An ambience of thick sexuality, and ultimately of patricide, certainly surrounds this family—Philip, Olympias, and Alexander. It pressed explosively upon them.

We can only imagine the psychological pressures the young Alexander was under. He had a very strong father who raised and educated him to be heir to the throne, then appeared to reject him, at least temporarily. He had a mother who cohabited with snakes and then suffocated her son with love. Killing his father and making love to his mother were probably images that flickered through his conscious mind and were more prevalent deep in his unconscious.

Alexander rid himself of both his father and his mother and thereby resolved his Oedipal problem. Only then was he—independent of his parents’ oppressive shadows—able to indulge his reckless bravery and achieve the satisfactions of world conquest.

 

Alexander’s sex life and sexual proclivities have always been the subject of much conjecture. From one era to another his homosexual behavior has been alternately ignored and accepted. What should be remembered again is that homosexual liaisons were common, even accepted, in ancient Greece and Rome.

Plutarch relates an interesting anecdote about Alexander’s sexual attitudes:

Philoxenus, governor of the coastal areas, informed Alexander by letter that a certain Theodorus of Tarentum was with him, and that the man had two exceedingly good-looking boys to sell. He asked Alexander if he wanted to buy the boys. This angered the king, who time and again cried out to his friends asking them what moral failing Philoxenus had ever seen in him to make him waste his time procuring such vile creatures. In a letter to Philoxenus he roundly berated him and ordered him to tell Theodorus to go to hell along with his wares. Alexander also came down heavily on Hagnon who, with youthful exuberance, had told him in a letter that he wanted to purchase Crobylus, famed in Corinth for his good looks, and bring him to the king.
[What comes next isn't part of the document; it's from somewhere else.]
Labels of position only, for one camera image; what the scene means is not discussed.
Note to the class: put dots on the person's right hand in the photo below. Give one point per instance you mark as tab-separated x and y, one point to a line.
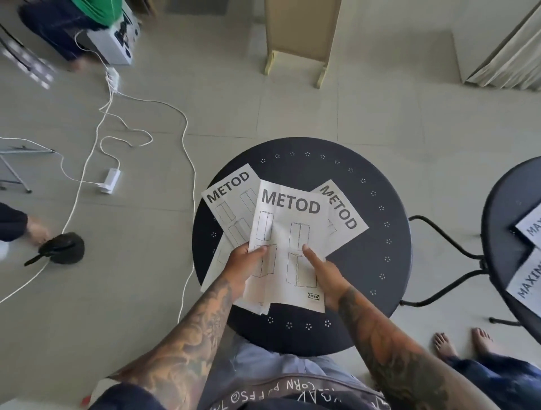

When he was apprised that the Macedonians Damon and Timotheus, who were serving under Parmenion, had debauched the women of some mercenaries, the king sent written orders to Parmenion that, if the men were found guilty, he should punish them with execution as being wild animals born to destroy human beings. In this letter he also has this to say about himself (and I quote): “In my case it would be found that, so far from looking upon the wife of Darius or wishing to look upon her, I have not even permitted people to talk of her beauty.” And he would state that his awareness of his mortality arose most from sleeping and the sexual act, as if to say that tiredness and pleasure derived from the same weakness in nature.